The last 21 months have been the most volatile period in the history of commercial aviation. The industry experienced peak aircraft deliveries in 2018, with Boeing and Airbus hitting 1,860 combined aircraft and the supply chain continuing efforts to ramp up production from there. Then came the one-two punch of the Boeing 737 Max grounding, followed quickly by the onset of the Covid-19 global pandemic.
The entire industry has been thrust into a period of turmoil due to the evaporation of global passenger demand, which is the engine that powers the entire commercial aviation ecosystem. According to IATA, global passenger demand dropped in 2020 by nearly 70% compared to the prior year, marking the largest year-over-year decline. A bifurcated recovery of sorts occurred in 2021 with passenger demand surging in large domestic markets such as China, Russia, the United States and Brazil. The uptick was fueled by pent-up demand for leisure travel and some workers’ sanity threatened by the tedium of virtual conferencing. Meanwhile, long-haul international travel (flights greater than 3,000 miles) remains in doldrums with passenger demand still down 68% in late December 2021 compared to two years ago.

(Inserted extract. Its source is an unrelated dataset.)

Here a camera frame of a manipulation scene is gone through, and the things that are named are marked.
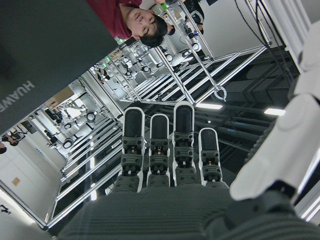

The pandemic has challenged all the recent norms and forecasting capabilities of the aerospace industry. From 2004 until 2018, aerospace manufacturers enjoyed nearly continuous production rate increases and new program introductions. Early in the pandemic, the V-shaped recovery and quick recertification of the Max were the darling headlines of the industry journals, indicating the trends hoped for by many analysts and market players. Boeing and Airbus both kept their options open by maintaining production rates within the supply chain, consciously allowing their balance sheets to balloon, while maintaining supply chain cohesion and positioning themselves to recover as soon as the world returned to normal. But every approach has its limits. With a resurgence of Covid in the form of the Omicron variant, the industry again had to navigate imposition of travel restrictions, lockdowns, and flight cancellations.
So, what happens now? As 2022 kicks off, my Magic 8 Ball toy tells me to “ask again later,” rather than make predictions for the aviation market, but the year ahead will likely present following themes:
Liquidity in the supply chain will inhibit production rate increases
From the perspective of a professional who spends most waking hours helping clients work through liquidity enhancement and performance improvement opportunities, the relationship between liquidity and production presents one of the least-covered stories of the pandemic. Although a large share of press coverage centers on big companies—such as the aircraft OEMs and large Tier 1 suppliers—a high proportion of the industry’s annual component and assembly requirements rely heavily on a foundation of lower middle-market, privately owned or private equity-backed, component manufacturers. These companies have made it through the pandemic thanks to continued procurement by the OEMs and Tier 1s, government liquidity infusions and lenders’ unwillingness to move on non-performing loans. Those sources of liquidity have now largely run dry, leaving many companies with high leverage ratios and little access to working capital to fund production rate increases, and these factors will cause industry-wide recovery to drag.